First, Smith spoke to Kathleen before he spoke to Fred, and according to Kathleen, she did not know about the accident in Hadley the weekend before. And it is worth noting that there is no evidence that Maura spoke to Kathleen between the time she got into the accident and the time she disappeared. Additionally, when Smith spoke to Kathleen on that Tuesday afternoon, he knew that there were sleeping pills in the Saturn. But how would Kathleen have known that? If we believe Smith’s account, then we have to believe that Kathleen had enough specific knowledge about the contents of the car to state with confidence and certainty that she believed Maura took sleeping pills and walked into the woods. Frankly that seems like quite a stretch to me.


Perhaps the most interesting part of the transcript was the very end, after Smith left. It appears to be a discussion between the Asst. Attorney General, Jeff Strelzin, and the crew. Strelzin appears to be defending the police’s handling of the case. He states that the fact that Maura was suicidal was “documented pretty well in the reports early on.” On page 32, Strelzin states “you know that's one of the things that's kind of annoying about Fred sometimes it's like, you know, the rewriting of history, which is you don't wanna own that, it's like well, wait a minute, you're pissed at the police when you gave them that information.”


Yet other than Smith’s single [disputed] account, there is no record of her boyfriend, or any of her friends, family members, professors, employers, or anyone else who was close to her ever suggesting that Maura was suicidal (if anything, the opposite). Additionally, both the helicopter search several days later, and the dog searches in the following weeks suggested it was very unlikely she walked into the woods. There were no footprints on the roadway, or any other single piece of evidence to suggest that Maura walked into the woods. Despite the lack of evidence to support their belief that she walked into the woods, and despite having clear evidence that Maura had every intention of returning to her life (i.e. taking the time to email homework to professors in the early morning hours of February 9, 2004, which by the way, they chose not to share with the public), they maintained their theory.

I understand that as a prosecutor, Strelzin has to rely heavily on law enforcement in order to do his job.
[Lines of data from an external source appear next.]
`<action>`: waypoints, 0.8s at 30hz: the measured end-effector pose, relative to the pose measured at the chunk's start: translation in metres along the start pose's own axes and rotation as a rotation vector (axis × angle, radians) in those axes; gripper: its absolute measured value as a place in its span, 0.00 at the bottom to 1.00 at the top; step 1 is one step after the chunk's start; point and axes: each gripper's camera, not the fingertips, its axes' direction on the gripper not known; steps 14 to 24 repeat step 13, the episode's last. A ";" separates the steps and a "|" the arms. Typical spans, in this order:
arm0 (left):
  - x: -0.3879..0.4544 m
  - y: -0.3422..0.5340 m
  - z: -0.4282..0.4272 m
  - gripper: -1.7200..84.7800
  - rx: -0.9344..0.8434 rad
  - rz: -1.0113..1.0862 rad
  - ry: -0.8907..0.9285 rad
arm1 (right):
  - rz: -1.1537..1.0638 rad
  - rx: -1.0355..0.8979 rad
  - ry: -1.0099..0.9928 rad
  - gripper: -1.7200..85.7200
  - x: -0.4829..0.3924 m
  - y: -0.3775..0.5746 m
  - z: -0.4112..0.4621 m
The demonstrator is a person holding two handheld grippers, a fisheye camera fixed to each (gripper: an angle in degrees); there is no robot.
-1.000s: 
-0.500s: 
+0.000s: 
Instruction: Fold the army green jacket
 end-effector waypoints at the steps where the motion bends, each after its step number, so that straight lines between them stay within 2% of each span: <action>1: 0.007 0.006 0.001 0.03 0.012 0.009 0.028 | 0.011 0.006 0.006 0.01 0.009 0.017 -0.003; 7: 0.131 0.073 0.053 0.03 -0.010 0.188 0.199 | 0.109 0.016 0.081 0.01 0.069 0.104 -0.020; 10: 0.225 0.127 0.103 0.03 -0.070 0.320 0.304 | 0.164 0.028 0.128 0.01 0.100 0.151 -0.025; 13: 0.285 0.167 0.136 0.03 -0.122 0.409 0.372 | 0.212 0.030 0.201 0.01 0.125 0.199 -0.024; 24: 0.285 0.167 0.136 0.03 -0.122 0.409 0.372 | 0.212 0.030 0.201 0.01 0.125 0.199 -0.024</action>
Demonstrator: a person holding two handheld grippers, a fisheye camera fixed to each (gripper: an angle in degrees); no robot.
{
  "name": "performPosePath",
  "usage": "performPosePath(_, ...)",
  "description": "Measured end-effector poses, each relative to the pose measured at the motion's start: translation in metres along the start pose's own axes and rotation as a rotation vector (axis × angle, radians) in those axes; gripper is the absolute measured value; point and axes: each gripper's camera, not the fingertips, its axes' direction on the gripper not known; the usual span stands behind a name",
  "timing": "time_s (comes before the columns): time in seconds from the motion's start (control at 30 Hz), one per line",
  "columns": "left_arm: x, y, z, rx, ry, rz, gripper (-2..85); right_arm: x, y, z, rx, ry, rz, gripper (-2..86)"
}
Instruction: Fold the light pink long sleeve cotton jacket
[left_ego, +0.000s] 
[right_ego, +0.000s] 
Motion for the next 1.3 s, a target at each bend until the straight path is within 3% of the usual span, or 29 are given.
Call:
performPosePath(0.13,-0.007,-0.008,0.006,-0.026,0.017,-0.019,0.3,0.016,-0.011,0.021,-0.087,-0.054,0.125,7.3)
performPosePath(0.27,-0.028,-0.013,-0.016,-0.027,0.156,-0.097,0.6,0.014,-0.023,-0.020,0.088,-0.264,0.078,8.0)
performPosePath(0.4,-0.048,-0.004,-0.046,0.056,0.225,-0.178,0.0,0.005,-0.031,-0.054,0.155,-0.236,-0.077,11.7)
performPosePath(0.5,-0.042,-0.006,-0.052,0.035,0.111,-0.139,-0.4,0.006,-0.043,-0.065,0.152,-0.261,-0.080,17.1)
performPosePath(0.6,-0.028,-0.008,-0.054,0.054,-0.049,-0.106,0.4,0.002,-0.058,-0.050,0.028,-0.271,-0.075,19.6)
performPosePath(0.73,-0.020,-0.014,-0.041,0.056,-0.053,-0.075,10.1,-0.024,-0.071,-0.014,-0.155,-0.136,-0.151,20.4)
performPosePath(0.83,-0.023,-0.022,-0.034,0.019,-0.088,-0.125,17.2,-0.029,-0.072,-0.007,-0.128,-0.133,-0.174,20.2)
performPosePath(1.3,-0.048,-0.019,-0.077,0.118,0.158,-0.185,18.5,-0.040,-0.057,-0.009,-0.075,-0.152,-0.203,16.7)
Given how important it is to maintain a well-functioning relationship with police, it seems only natural for him to want to defend them from what he may perceive as unfair criticism. But I want to be clear that the only “documented” account of Fred stating that Maura was suicidal was from Cecil Smith, and that account is disputed. Given the totality of the facts and circumstances, I personally feel as though Strelzin’s comments about the family in the last few pages come dangerously close to victim-blaming. And I also just have to wonder: how much evidence to the contrary must exist before we begin to question Smith’s account?


Again, I would not expect anyone’s memory of an event to be perfect after thirteen years have passed. But literally every person that Smith discusses in his interview (and some that he doesn't) has a substantively different, and contradicting account (including Butch Atwood, Fred, Kathleen, Susan Champy, and John Monaghan). At the very least, I think the number of contradictions in Smith’s interview should call into question the accuracy of the information he’s put forth.